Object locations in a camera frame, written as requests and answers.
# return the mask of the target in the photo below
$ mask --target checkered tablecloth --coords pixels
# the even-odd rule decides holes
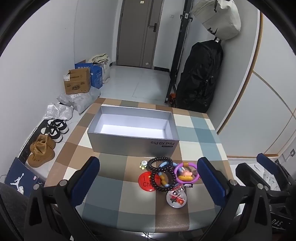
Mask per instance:
[[[87,130],[101,105],[139,107],[173,113],[180,142],[171,158],[175,163],[194,162],[207,157],[228,179],[232,172],[223,146],[206,114],[115,99],[98,98],[75,127],[50,170],[45,186],[69,179],[90,156],[100,160],[100,171],[82,205],[77,207],[86,222],[135,231],[177,232],[202,228],[211,224],[215,207],[202,180],[187,188],[187,203],[176,209],[166,202],[166,193],[146,192],[138,185],[138,177],[146,170],[139,165],[149,158],[119,156],[93,152]]]

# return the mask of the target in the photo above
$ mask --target black and white sneaker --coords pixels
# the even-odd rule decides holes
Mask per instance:
[[[66,122],[61,119],[56,120],[49,120],[48,125],[55,125],[62,134],[66,134],[69,131],[69,127],[67,126]]]
[[[41,134],[49,135],[56,143],[60,143],[63,140],[63,135],[55,125],[48,125],[47,127],[42,128]]]

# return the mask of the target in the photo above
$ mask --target brown cardboard box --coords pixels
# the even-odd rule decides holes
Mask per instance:
[[[64,75],[65,91],[67,95],[87,93],[91,87],[89,68],[72,69]]]

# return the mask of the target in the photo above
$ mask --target red badge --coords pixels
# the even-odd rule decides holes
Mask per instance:
[[[155,191],[155,188],[150,183],[150,175],[151,172],[144,172],[139,176],[138,179],[139,186],[148,192]],[[155,182],[157,185],[160,185],[160,177],[157,174],[155,174]]]

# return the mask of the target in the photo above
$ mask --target door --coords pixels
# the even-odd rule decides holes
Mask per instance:
[[[124,0],[117,65],[152,68],[163,0]]]
[[[181,25],[180,25],[180,30],[179,30],[179,36],[176,44],[176,49],[174,53],[174,58],[172,62],[172,67],[170,70],[170,84],[168,87],[165,103],[168,102],[170,92],[172,88],[175,86],[177,75],[178,75],[178,70],[179,70],[179,65],[180,65],[180,60],[182,57],[182,52],[184,49],[184,44],[186,41],[186,35],[189,27],[189,22],[192,21],[191,13],[190,10],[193,7],[193,1],[194,0],[185,0],[184,4],[184,9],[183,9],[183,14],[180,16],[181,18]]]

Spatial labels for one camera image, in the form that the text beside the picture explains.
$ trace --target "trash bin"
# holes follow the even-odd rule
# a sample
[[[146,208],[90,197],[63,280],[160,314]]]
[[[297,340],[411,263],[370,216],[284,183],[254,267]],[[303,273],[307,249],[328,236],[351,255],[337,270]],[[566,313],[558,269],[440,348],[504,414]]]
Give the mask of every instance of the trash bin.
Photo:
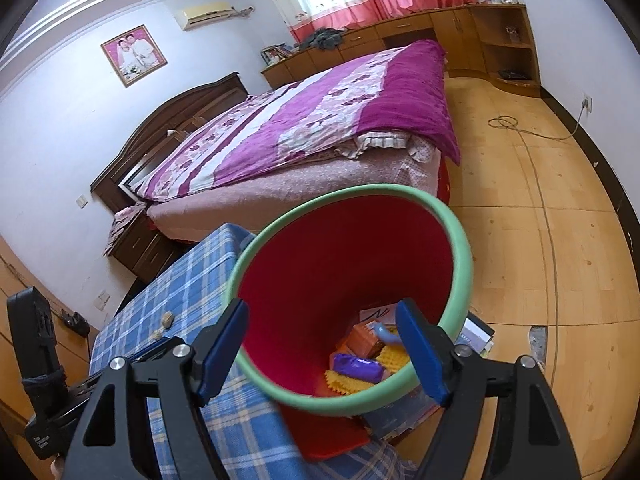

================

-- WORK REQUIRED --
Copy the entries above exactly from the line with "Spatial labels for" down to their last line, both ends included. Do not copy any pictures.

-- RESPONSE AREA --
Spatial labels for one camera image, in the form that the text beside the picture explains.
$ trace --target "trash bin"
# holes follow the even-odd rule
# a sample
[[[146,208],[90,197],[63,280],[160,314]]]
[[[297,340],[411,263],[370,216],[284,183],[254,267]],[[303,273],[307,249],[328,236],[351,255],[337,270]],[[566,313],[558,269],[440,348],[504,414]]]
Give the mask of every instance of the trash bin.
Photo:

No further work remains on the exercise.